As one of the firefighters drive, my partner and I attend to our trauma patient in the back with the assistance of another firefighter. Our patient remains unconscious. In order to protect his airway, I slide a lubricated oropharyngeal airway down his throat. With a curved laryngoscope, I lift the epiglottis and gain a visual of the glottic opening and white vocal cords. I drop the orotrachael tube between the cords, down the trachea. I connect a bag valve mask over the tube opening. To keep him oxygenated, I squeeze the football-size bulb every five seconds.
“Take over bagging,” I say to the firefighter, and he grabs the bag valve mask from my hands.
I spike an IV bag as my partner slides in an eighteen-gauge IV needle into our patients left arm. Since the patient is unconscious, there’s no point to administer pain meds.
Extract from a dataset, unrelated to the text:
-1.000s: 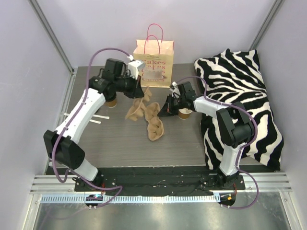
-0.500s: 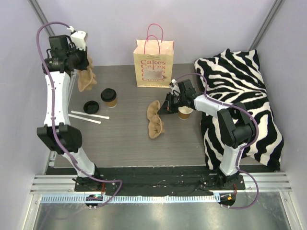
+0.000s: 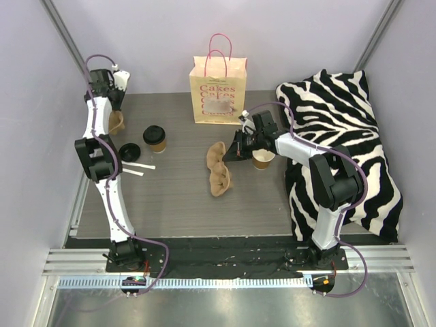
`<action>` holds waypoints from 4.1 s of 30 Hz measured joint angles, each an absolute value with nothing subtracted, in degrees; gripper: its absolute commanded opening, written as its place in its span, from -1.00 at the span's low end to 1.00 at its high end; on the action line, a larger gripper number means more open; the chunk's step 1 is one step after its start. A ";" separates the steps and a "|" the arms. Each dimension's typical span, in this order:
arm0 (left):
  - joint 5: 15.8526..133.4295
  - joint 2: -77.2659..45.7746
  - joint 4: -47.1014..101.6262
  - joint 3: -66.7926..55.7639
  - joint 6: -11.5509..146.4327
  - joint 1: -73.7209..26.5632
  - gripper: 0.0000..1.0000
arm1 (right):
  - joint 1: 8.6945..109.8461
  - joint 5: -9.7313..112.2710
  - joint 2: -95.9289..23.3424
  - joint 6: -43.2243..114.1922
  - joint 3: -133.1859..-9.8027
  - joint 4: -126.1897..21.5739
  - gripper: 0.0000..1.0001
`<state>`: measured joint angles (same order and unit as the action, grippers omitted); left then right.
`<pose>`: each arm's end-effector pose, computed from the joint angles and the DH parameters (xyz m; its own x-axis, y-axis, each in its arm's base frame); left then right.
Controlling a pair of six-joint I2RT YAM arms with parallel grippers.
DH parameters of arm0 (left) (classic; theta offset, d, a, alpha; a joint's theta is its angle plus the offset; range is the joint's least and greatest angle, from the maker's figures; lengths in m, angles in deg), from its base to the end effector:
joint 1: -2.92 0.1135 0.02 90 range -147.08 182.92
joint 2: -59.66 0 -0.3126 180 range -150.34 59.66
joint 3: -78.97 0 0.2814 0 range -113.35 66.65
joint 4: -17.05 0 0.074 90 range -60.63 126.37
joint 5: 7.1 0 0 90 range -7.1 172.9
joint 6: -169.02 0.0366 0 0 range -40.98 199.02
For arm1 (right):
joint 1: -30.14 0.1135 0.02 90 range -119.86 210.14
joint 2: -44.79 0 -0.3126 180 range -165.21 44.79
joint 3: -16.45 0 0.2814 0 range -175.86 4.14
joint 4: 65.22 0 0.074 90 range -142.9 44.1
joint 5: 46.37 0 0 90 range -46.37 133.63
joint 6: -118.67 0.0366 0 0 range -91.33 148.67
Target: Pack the takeout coffee
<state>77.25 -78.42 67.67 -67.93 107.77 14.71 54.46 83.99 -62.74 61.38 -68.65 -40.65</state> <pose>0.6008 0.1217 0.2919 -0.6353 0.3564 -0.6851 0.1986 0.9327 0.3010 0.3946 0.2044 0.2297 -0.9478 0.0235 -0.3179 -0.2425 0.5940 0.7671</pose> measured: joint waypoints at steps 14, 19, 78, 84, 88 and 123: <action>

I grab the radio mic. “Wake Med ED, this is EMS 16.”
“Go ahead EMS 16.”
“We are en route with a thirty-three year old male. Trauma patient. Twenty-foot plus fall onto concrete. Unconscious. Intubated. Open head trauma posterior. Fractured femur. Normal sinus cardiac rhythm. BP 95/52 and falling. 182 heart rate. ETA 5 minutes.
Even if this man’s body survives, his brain will probably never be the same. I swallow the sadness clogging my throat, hoping he doesn’t have any children, and I re-focus on finishing my job on this trauma call.